Attempts at escape continued and there was one outstanding moment when a boy tried to get something done about the terror at Artane. Anthony Burke was 15 when the minister for education, Mr Brian Lenihan, visited the school in 1967. Mr Lenihan was shown around spruced-up classrooms, pristine dormitories and neat workshops Then it was time to go. The boys had assembled on the school steps behind the brothers. Anthony Burke stepped forward. He said to Mr Lenihan: "They beat us every day. Stop them beating us." The brother superior put his arms around Anthony Burke's shoulders and smiled, with a "what-a-laugh" attitude, as Patrick recalled. Mr Lenihan turned to his chauffeur and said: "Get me out of this f---ing place." It became a catch-phrase among the boys. "Get me out of this f---ing place," they would say, and keel over. Then brother superior banned it.
Poor Anthony Burke. As soon as Mr Lenihan left, the brother superior dragged him inside and, along with one of the most savage brothers in the place, punched and belted him along a corridor in front of all the other boys saying: "Can you believe the lies that this dirty bastard said to the minister about being beaten every day? Imagine! People being beaten every day? Can you believe it?"
Anthony was sent to Letterfrack.
Letterfrack had "an awesome reputation", said Patrick. The brothers decided to dispatch his brother, Frank, there after a bout of mischief. Patrick contacted their mother in London. She had been denied access to all her other children when she fled her husband, to London, with their fourth child, baby Gerald. Once, illegally, she visited her three other boys at Rathdrum school. She was allowed to see them briefly, one at a time, and told not to come back again. The boys saw her again in June 1966 when the Artane Boys' Band visited Blackpool. She had arranged with Patrick that Frank should be outside a church near Artane at 5 p.m. on a given day. She picked up Frank in a taxi and took him to the airport.
That night the brother superior shone a torch in Patrick's sleeping face and asked him who the woman was who had been seen picking Frank up. Patrick said he didn't know. The brother superior raided Patrick's locker and found letters from his mother. However, Patrick had removed her address from them all. The letters were placed on a table in the brother superior's office as two gardaí interrogated Patrick. They said they could charge him with assisting an unlawful flight. Then the brother superior threw the letters in the fire. "They were very important to me," said Patrick.
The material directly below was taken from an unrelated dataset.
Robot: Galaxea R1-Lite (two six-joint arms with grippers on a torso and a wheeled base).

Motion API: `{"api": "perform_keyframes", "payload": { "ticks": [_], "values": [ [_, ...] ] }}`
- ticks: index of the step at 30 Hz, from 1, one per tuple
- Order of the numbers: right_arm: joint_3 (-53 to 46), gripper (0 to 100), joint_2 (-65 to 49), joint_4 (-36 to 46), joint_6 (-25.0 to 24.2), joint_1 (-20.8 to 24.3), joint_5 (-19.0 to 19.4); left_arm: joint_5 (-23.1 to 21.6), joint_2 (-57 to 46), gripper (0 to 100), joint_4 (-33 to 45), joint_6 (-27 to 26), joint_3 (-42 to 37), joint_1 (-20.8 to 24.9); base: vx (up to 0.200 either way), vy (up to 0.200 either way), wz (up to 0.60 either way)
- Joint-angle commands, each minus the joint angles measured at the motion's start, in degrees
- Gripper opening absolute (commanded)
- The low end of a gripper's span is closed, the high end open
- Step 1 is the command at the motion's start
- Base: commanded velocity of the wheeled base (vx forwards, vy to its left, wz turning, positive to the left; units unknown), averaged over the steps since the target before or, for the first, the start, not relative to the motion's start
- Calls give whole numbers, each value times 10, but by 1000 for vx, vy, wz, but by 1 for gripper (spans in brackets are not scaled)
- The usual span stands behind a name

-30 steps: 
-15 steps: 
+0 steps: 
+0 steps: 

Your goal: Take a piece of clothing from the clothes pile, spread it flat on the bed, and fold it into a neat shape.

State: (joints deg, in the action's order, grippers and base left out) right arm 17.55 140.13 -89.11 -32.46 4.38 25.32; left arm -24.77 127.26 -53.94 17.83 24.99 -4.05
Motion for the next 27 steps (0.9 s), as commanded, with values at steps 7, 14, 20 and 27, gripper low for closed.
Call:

He was not sexually abused at Artane. But he was aware of the activities of some of the brothers and one layman in this area. The layman had grabbed him one day but had to let him go immediately when a group of boys came along. The same layman used to take selected, usually illegitimate, boys out for trips in his mini-bus. After one such trip six of the boys had to be taken to the Mater hospital for treatment following brutal sexual abuse. He was then barred from Artane.
Some boys would be taken to some brother's private rooms at night. Or to a cubicle in each dormitory, where a supervising brother slept. No one talked about what happened in those cubicles. Artane was shut down in July 1969 when Patrick and the band were on a tour of Boston and New York. They returned to find the place empty. Patrick was taken in by a woman in Mullingar, where he was until 1971. He is now a successful businessman in London. His brothers are also in London. None of them has played the clarinet since leaving Artane.
Patrick has come to believe that "you can judge the nobility of a people by the way they deal with children". I have to say I didn't see much nobility in the Irish." He does not consider himself Irish. He is 46 today. The Artane Boys' Band is no longer run by the Christian Brothers.